From the records below, output exactly the lines running from the line containing "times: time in" through the line containing "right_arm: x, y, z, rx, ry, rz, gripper", and no others.

◆ **The input**
+---+

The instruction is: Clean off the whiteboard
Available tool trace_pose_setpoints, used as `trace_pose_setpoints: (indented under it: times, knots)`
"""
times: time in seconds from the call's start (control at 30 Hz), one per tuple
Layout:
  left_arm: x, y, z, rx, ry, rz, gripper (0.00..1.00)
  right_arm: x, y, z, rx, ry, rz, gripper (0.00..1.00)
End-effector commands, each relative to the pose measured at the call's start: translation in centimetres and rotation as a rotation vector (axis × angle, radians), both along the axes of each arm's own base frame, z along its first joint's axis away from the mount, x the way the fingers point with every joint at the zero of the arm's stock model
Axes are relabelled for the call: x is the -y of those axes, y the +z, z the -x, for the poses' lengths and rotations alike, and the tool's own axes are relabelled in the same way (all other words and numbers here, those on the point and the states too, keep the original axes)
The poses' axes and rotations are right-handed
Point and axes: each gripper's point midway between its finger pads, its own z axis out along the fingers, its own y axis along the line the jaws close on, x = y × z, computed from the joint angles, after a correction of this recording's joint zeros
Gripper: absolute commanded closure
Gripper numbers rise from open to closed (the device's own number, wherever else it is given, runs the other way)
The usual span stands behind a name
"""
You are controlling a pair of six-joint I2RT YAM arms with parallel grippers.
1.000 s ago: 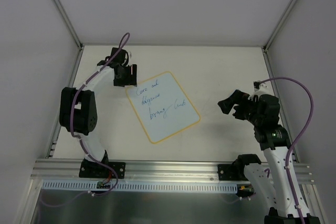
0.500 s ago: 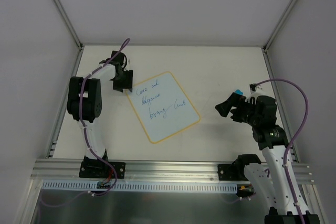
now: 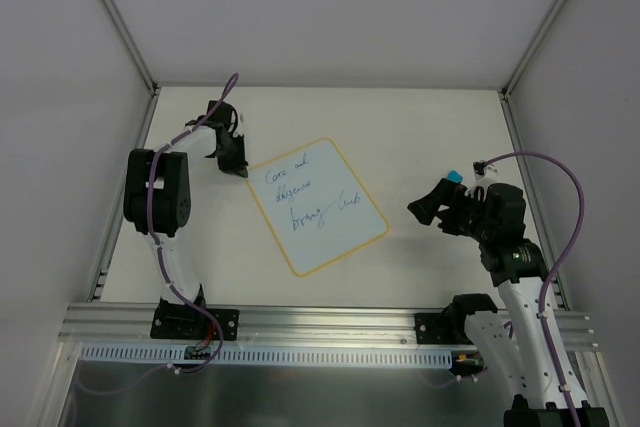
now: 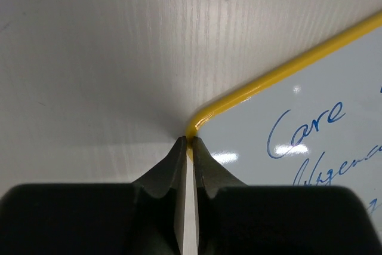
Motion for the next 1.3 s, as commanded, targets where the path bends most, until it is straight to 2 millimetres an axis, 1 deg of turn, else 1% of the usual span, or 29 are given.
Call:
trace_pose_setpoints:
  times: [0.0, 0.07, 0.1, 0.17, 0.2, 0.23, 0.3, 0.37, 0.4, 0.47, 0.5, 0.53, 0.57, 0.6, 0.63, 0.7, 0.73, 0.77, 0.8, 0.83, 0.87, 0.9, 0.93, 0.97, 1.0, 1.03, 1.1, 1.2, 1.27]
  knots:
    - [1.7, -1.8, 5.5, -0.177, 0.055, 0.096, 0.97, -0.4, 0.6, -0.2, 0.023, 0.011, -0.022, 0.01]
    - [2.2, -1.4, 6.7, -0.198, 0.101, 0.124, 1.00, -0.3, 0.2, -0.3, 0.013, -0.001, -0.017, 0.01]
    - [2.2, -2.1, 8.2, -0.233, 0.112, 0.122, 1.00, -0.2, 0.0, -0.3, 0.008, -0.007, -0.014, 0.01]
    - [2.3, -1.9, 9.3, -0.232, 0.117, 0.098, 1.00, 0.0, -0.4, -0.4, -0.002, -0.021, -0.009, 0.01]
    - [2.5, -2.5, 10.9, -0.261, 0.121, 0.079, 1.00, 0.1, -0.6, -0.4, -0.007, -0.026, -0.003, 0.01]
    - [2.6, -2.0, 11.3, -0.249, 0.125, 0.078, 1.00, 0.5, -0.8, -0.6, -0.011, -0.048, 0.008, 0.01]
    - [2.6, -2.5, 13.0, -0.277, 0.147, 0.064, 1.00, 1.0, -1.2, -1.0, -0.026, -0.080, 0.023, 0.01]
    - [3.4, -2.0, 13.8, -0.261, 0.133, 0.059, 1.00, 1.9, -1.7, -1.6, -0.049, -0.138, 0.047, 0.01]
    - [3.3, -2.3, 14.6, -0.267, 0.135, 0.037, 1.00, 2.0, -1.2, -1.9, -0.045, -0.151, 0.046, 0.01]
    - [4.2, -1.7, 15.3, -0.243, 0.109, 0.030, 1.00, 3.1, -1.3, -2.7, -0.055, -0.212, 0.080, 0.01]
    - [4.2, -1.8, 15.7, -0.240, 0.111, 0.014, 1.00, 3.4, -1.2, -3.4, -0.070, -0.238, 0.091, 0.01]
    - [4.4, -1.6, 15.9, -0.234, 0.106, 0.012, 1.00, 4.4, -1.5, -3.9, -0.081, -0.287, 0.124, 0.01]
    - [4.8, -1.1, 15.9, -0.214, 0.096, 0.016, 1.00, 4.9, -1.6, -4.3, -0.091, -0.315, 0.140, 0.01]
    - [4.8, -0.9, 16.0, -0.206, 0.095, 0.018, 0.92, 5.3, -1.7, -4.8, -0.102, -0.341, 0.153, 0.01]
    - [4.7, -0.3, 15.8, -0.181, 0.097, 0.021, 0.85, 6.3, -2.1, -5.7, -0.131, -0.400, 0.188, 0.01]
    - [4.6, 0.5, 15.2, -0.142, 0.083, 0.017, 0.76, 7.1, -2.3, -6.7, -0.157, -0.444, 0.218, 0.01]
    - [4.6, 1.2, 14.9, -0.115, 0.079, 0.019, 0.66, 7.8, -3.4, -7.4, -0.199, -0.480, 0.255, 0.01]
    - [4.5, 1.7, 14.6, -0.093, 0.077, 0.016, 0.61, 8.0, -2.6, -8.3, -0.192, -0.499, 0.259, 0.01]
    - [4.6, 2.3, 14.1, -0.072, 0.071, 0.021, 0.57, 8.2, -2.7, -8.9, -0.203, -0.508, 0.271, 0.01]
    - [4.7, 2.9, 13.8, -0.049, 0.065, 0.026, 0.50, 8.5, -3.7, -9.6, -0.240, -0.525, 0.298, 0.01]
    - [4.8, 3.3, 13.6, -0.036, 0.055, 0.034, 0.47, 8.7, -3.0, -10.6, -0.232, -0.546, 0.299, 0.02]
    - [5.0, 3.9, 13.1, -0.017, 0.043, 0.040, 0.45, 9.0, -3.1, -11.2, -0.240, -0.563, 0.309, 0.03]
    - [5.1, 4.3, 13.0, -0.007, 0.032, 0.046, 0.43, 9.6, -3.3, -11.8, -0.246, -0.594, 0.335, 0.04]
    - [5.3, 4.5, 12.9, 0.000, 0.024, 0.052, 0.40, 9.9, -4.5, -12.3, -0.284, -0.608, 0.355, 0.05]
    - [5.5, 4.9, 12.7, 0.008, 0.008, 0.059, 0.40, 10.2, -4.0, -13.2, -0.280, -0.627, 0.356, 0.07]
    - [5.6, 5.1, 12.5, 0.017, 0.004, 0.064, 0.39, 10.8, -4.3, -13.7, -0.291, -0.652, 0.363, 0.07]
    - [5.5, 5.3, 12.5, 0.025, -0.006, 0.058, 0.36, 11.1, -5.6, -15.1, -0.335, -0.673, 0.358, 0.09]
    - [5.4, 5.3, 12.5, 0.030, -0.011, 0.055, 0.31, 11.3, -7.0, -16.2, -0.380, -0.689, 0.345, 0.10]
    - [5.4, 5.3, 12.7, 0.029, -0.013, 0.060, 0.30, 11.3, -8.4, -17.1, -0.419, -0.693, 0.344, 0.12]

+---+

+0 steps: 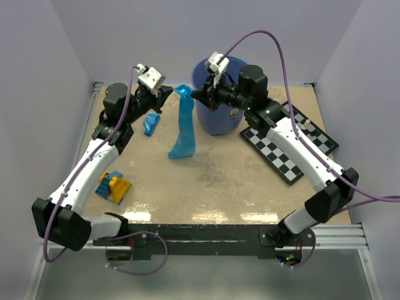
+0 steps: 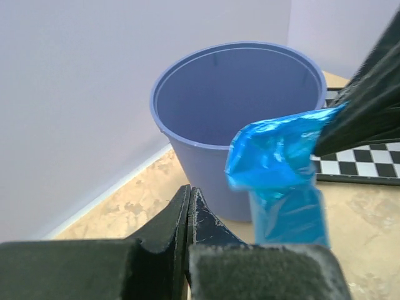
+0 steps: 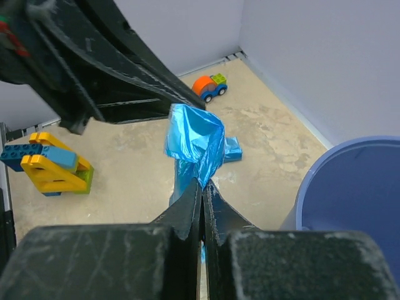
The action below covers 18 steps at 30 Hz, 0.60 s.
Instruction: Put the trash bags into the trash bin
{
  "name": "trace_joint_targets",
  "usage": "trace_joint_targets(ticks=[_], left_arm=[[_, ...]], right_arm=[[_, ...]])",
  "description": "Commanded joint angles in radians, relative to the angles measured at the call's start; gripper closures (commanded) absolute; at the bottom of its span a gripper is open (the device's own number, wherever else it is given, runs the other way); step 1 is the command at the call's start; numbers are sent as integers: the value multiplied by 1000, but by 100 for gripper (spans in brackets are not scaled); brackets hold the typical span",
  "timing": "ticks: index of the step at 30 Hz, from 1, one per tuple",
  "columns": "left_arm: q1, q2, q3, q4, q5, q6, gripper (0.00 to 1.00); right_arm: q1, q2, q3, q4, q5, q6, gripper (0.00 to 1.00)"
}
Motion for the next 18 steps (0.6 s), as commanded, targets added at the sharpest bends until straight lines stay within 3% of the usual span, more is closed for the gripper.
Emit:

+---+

◆ **Answer area**
times: time in seconds from the call's start (control at 30 Hz), one per tuple
Layout:
  left_arm: x, y, z, rx, ry, rz, gripper (0.00..1.00)
  right_arm: x, y, z, rx, ry, rz, gripper (0.00..1.00)

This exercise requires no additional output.